---------- SOURCE MATERIAL
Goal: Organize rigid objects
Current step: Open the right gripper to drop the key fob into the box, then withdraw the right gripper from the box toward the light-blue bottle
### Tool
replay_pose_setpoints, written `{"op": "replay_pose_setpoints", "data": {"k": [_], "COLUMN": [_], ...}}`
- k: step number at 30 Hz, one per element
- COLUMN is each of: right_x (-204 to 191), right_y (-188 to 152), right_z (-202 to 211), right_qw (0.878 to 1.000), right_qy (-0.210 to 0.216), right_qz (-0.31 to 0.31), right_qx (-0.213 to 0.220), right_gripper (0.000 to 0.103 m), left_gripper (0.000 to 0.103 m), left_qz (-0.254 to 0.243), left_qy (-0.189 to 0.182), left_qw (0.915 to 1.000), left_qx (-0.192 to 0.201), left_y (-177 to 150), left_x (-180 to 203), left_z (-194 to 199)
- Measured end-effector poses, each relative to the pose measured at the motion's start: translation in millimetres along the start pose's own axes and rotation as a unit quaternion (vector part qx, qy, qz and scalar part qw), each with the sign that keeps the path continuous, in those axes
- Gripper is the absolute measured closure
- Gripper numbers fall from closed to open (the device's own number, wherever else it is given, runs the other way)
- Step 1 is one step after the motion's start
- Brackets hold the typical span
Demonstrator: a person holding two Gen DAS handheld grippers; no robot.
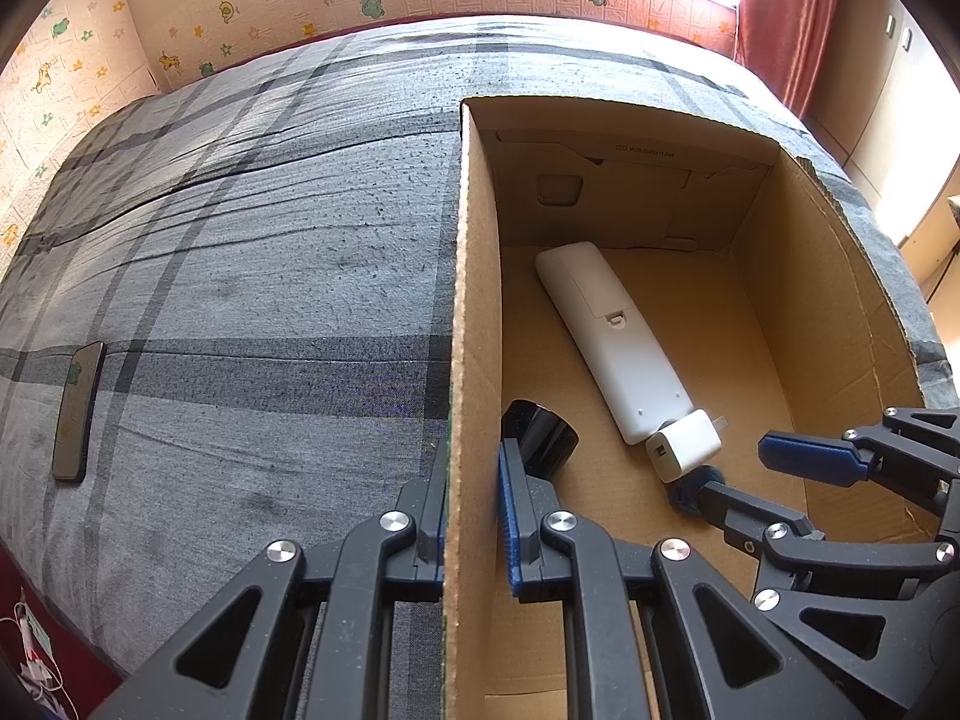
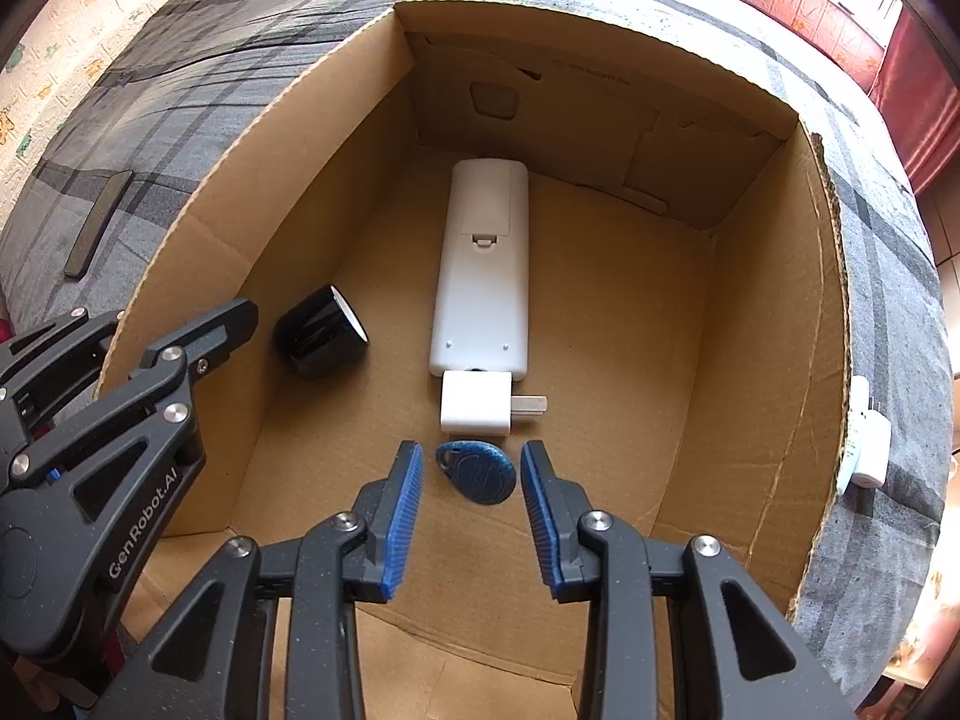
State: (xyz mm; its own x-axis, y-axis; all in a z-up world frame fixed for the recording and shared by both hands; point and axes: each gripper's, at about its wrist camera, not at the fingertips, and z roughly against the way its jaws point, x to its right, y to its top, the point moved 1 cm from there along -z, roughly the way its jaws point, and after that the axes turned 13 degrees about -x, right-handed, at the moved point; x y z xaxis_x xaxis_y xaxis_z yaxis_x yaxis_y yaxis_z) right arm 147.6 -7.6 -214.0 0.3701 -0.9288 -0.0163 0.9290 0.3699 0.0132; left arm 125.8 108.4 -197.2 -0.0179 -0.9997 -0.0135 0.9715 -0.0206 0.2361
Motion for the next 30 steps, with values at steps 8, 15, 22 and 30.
{"op": "replay_pose_setpoints", "data": {"k": [8,15,22,30], "right_x": [-4,-1,2,17], "right_y": [-2,-11,-17,-24], "right_z": [13,39,62,87], "right_qw": [1.0,0.999,0.998,0.995], "right_qy": [-0.01,-0.019,-0.024,-0.02], "right_qz": [0.005,-0.001,-0.007,-0.03], "right_qx": [0.018,0.045,0.066,0.097], "right_gripper": [0.057,0.053,0.043,0.011], "left_gripper": [0.089,0.089,0.089,0.089], "left_qz": [-0.001,-0.001,-0.001,-0.003], "left_qy": [0.001,0.001,0.003,0.004], "left_qw": [1.0,1.0,1.0,1.0], "left_qx": [0.001,0.0,0.001,0.0], "left_y": [0,-1,-1,-1], "left_x": [1,0,0,0], "left_z": [1,2,2,1]}}
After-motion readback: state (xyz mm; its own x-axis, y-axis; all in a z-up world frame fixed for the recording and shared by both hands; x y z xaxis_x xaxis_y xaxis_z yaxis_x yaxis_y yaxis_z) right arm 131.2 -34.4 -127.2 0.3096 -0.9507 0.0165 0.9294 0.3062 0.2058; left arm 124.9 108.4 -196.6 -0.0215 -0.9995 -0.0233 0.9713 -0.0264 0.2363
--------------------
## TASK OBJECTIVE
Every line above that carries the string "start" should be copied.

## RESULT OF THIS TASK
- Measured end-effector poses, each relative to the pose measured at the motion's start: translation in millimetres along the start pose's own axes and rotation as a unit quaternion (vector part qx, qy, qz and scalar part qw), each with the sign that keeps the path continuous, in those axes
- Step 1 is one step after the motion's start

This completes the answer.